◆ Problem to solve
Provide the number of lines in the material below that include the word "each", without any accompanying text.
——
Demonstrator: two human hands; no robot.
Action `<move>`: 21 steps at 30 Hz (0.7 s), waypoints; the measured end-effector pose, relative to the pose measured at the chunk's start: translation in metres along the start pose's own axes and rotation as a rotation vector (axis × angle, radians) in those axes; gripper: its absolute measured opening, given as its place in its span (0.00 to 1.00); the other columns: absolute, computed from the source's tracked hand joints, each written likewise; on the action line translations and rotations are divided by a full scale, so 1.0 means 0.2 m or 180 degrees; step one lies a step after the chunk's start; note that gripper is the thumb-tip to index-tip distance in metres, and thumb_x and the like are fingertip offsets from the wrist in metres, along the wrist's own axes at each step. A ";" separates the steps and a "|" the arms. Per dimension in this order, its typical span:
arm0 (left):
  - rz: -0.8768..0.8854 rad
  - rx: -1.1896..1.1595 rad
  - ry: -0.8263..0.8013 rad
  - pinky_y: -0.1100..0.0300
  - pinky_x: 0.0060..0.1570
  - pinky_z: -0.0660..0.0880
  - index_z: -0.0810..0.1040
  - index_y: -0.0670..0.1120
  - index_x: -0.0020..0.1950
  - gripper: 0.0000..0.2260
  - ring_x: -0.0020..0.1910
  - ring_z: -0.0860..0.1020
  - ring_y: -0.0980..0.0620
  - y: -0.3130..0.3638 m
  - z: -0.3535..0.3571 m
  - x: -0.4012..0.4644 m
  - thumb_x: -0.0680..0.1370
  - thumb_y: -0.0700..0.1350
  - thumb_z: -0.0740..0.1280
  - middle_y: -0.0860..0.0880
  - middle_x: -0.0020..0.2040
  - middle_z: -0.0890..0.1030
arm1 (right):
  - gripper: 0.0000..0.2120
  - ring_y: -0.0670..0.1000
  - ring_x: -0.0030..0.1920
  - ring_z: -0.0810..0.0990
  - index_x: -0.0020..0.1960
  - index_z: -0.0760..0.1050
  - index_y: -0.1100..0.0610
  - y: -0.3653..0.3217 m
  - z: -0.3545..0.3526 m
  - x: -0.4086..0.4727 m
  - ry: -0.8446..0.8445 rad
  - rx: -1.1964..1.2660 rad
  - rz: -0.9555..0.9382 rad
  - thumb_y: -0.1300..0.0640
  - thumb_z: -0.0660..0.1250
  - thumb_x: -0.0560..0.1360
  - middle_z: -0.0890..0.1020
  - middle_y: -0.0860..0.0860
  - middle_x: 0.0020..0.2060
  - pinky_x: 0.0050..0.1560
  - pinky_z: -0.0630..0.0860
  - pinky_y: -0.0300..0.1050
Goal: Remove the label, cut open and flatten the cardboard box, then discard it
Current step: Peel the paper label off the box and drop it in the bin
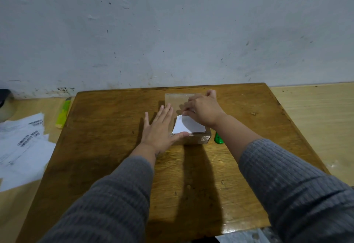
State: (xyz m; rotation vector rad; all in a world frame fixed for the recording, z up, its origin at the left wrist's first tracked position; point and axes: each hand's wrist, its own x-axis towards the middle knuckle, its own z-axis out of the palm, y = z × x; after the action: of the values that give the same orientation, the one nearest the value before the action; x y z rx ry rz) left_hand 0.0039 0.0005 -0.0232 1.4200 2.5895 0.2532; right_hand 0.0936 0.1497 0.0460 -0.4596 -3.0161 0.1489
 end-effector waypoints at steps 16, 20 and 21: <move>0.0216 -0.0198 0.0214 0.42 0.74 0.37 0.45 0.52 0.79 0.37 0.77 0.39 0.57 0.01 0.03 0.01 0.75 0.69 0.45 0.55 0.79 0.44 | 0.11 0.53 0.57 0.72 0.56 0.79 0.47 -0.01 0.11 0.00 0.0193 0.0554 -0.0114 0.53 0.61 0.76 0.80 0.49 0.52 0.58 0.63 0.50; 0.0157 -0.0239 0.0133 0.42 0.73 0.36 0.42 0.50 0.79 0.40 0.76 0.37 0.57 0.00 0.05 0.02 0.75 0.71 0.47 0.54 0.79 0.41 | 0.09 0.52 0.56 0.73 0.53 0.81 0.47 -0.01 0.12 0.00 0.0286 0.0672 0.0000 0.49 0.64 0.76 0.82 0.48 0.50 0.60 0.61 0.50; 0.0152 -0.0236 0.0120 0.42 0.74 0.37 0.42 0.50 0.79 0.40 0.76 0.37 0.57 0.01 0.05 0.02 0.74 0.71 0.47 0.54 0.79 0.40 | 0.09 0.52 0.56 0.74 0.53 0.81 0.48 -0.01 0.11 0.00 0.0290 0.0703 0.0035 0.50 0.64 0.76 0.82 0.47 0.50 0.60 0.61 0.50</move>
State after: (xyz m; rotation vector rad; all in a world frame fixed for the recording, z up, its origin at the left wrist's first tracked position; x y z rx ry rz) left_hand 0.0048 0.0052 -0.0324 1.4664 2.5497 0.3821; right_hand 0.0899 0.1455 0.0236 -0.4484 -2.8639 0.4435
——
◆ Task output
2